## Problem description
Go through the records and tally the lines that include the word "stays". The answer is that total alone.
START Supplied entries
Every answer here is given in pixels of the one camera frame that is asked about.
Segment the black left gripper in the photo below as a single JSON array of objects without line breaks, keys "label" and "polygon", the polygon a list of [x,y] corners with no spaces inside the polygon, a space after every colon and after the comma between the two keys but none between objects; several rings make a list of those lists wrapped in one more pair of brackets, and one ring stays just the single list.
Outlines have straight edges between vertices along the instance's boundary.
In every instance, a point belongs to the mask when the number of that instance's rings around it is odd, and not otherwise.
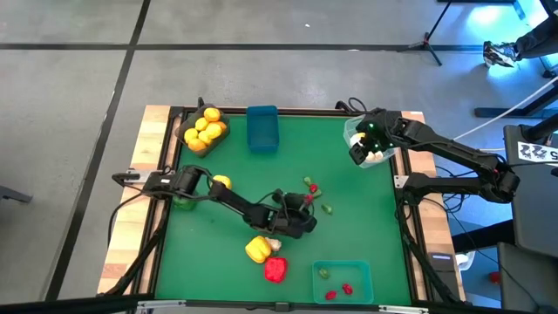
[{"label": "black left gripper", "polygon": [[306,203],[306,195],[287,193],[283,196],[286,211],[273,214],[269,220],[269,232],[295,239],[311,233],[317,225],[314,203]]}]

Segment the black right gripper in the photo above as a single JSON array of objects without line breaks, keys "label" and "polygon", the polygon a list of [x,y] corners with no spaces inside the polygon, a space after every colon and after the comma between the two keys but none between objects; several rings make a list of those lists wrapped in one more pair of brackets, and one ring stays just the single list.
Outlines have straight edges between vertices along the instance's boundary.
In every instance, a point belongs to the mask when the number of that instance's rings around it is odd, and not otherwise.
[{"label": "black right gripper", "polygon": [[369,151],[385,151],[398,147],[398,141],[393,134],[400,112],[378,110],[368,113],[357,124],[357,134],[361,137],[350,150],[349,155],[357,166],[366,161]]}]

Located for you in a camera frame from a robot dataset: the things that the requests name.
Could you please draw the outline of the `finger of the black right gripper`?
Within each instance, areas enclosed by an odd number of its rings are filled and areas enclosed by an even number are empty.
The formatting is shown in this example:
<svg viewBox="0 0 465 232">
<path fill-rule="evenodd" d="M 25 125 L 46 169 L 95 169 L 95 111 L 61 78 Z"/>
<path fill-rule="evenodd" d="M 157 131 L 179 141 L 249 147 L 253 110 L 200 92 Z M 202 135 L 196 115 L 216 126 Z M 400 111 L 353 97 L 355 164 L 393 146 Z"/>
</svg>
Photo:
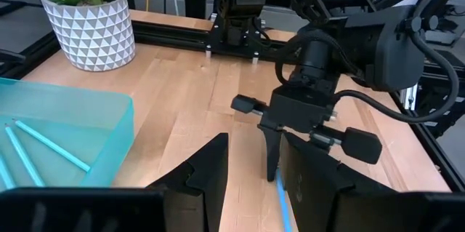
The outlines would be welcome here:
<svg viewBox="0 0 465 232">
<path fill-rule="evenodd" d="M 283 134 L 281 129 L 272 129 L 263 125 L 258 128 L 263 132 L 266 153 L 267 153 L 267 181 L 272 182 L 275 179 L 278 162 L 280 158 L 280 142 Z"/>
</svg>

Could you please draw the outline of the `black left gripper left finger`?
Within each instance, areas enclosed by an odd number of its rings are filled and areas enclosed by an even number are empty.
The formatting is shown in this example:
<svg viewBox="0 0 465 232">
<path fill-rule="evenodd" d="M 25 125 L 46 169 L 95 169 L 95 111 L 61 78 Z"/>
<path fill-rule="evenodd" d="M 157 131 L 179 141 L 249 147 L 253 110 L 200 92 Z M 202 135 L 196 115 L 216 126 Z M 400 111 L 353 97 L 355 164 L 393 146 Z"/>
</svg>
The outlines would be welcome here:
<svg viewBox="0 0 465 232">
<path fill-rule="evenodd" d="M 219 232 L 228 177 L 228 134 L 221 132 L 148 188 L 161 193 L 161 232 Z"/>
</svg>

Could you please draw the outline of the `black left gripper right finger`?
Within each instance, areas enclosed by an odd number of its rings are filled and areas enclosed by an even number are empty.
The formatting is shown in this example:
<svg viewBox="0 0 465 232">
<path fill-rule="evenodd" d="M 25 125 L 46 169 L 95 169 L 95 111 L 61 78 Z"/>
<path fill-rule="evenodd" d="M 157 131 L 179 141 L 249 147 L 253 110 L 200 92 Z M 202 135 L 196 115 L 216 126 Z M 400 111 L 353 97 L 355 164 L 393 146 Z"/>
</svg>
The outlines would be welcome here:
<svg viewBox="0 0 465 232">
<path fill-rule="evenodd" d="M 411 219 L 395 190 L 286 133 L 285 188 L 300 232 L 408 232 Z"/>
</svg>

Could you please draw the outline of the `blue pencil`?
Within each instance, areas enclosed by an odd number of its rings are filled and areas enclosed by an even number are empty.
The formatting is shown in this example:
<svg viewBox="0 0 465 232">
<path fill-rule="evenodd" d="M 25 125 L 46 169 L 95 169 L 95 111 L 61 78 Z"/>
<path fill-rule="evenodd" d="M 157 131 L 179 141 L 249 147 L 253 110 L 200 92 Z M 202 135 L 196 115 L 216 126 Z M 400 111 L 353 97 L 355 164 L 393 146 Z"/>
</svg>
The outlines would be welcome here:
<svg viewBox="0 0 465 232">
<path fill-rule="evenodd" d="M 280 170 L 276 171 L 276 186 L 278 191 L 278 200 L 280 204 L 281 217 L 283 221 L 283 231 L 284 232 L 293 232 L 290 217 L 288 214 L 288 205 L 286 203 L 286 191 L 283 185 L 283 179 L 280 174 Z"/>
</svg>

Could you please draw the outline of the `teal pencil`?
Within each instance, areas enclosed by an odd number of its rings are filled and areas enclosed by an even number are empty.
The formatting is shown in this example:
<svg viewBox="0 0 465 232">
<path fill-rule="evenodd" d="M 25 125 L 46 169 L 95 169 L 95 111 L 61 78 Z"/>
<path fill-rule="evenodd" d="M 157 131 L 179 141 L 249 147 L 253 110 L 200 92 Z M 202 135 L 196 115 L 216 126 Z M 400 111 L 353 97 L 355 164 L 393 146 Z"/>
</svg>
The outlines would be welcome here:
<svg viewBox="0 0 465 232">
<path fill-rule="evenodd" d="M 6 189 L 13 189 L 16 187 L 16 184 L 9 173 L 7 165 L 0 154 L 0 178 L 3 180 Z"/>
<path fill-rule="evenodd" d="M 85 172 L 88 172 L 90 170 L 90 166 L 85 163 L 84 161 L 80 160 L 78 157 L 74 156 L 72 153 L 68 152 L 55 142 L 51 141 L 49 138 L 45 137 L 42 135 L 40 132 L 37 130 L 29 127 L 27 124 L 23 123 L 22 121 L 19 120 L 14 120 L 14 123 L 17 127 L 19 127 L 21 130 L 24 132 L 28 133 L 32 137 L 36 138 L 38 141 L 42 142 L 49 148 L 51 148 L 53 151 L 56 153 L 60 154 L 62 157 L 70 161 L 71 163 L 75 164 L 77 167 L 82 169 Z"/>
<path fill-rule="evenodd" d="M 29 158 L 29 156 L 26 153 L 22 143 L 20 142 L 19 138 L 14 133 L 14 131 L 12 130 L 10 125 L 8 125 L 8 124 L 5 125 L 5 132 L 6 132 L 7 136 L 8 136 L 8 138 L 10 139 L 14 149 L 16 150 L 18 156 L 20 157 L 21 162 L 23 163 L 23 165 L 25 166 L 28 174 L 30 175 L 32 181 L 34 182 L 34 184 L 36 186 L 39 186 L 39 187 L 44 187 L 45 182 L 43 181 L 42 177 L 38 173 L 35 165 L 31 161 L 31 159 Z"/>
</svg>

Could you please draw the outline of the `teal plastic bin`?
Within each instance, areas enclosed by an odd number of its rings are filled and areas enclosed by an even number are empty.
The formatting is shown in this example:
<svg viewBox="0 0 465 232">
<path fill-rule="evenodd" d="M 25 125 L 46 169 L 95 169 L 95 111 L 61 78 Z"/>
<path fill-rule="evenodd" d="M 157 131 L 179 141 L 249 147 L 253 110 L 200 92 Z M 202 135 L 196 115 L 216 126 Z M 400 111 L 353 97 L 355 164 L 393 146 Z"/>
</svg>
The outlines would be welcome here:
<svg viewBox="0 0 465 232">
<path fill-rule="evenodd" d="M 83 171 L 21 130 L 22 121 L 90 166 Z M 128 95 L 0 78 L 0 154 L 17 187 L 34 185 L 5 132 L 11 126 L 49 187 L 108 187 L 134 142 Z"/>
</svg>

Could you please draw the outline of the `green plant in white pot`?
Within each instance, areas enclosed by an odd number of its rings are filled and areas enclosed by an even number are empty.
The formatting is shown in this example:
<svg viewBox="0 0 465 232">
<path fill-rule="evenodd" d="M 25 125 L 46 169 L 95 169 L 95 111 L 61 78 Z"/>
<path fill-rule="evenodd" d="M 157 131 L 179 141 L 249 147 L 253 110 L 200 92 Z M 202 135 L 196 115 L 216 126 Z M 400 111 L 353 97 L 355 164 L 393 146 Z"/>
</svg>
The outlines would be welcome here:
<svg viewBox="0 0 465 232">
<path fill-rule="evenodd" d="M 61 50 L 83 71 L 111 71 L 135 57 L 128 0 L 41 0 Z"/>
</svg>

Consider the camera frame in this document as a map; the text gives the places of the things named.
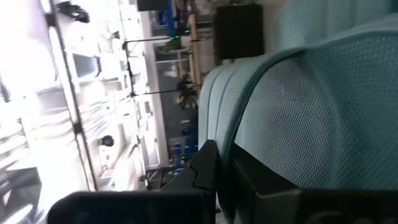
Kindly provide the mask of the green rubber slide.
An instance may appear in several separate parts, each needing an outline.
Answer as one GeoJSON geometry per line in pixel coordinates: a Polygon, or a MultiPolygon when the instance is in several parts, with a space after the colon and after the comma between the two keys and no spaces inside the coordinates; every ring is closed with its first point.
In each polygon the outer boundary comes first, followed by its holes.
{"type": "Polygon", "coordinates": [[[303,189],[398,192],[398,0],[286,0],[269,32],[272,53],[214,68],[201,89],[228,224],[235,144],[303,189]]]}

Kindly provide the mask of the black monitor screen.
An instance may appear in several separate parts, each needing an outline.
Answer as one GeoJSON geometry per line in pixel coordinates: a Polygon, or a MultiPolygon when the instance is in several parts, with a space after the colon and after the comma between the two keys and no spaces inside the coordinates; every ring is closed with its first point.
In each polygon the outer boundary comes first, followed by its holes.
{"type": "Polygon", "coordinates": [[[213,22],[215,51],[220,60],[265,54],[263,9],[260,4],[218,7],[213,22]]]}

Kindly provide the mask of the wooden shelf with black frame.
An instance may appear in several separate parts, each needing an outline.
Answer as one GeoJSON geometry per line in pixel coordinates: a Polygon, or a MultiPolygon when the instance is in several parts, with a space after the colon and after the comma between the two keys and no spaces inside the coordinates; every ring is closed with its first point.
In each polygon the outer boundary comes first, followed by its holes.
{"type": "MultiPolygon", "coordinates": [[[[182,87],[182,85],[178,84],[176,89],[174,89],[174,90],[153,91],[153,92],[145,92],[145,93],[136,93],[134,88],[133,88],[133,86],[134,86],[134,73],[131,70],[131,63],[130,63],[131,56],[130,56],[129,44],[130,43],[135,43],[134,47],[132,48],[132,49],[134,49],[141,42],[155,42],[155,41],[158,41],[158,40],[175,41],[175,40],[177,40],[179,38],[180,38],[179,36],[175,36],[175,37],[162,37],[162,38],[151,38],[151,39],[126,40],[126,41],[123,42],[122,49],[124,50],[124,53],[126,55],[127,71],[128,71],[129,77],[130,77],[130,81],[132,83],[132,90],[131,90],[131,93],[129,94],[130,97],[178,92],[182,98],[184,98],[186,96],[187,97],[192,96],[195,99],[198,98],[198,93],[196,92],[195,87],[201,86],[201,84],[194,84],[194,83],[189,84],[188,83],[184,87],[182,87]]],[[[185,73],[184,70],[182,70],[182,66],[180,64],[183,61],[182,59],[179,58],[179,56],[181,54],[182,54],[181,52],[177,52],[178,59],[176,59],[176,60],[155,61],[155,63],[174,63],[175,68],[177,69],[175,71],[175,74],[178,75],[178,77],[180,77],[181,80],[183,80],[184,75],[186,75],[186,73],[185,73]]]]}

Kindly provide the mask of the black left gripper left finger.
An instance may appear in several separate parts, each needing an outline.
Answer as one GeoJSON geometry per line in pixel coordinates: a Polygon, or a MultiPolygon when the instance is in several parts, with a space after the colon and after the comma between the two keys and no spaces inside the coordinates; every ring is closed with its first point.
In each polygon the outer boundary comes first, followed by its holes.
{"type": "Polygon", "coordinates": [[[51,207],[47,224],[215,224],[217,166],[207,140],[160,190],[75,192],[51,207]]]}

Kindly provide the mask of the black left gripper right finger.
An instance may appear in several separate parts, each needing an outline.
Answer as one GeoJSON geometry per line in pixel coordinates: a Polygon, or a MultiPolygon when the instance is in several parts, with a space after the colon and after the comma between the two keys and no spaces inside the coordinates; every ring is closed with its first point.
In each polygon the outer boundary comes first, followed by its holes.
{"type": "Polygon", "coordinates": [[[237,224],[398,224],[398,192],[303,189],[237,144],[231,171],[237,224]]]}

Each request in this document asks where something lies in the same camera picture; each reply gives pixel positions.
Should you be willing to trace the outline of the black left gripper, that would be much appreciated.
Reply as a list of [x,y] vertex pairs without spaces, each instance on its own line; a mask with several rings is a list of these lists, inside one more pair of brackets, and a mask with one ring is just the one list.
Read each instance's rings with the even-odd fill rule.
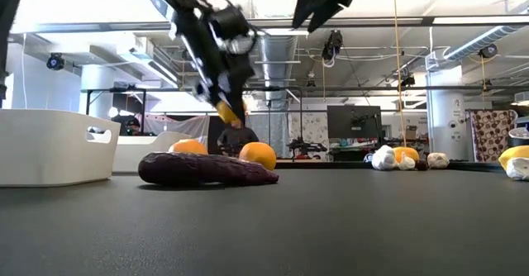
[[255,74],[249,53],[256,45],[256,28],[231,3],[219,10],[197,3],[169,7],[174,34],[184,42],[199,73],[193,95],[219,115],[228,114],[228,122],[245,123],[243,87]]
END Supplied entries
## Reply to the exercise
2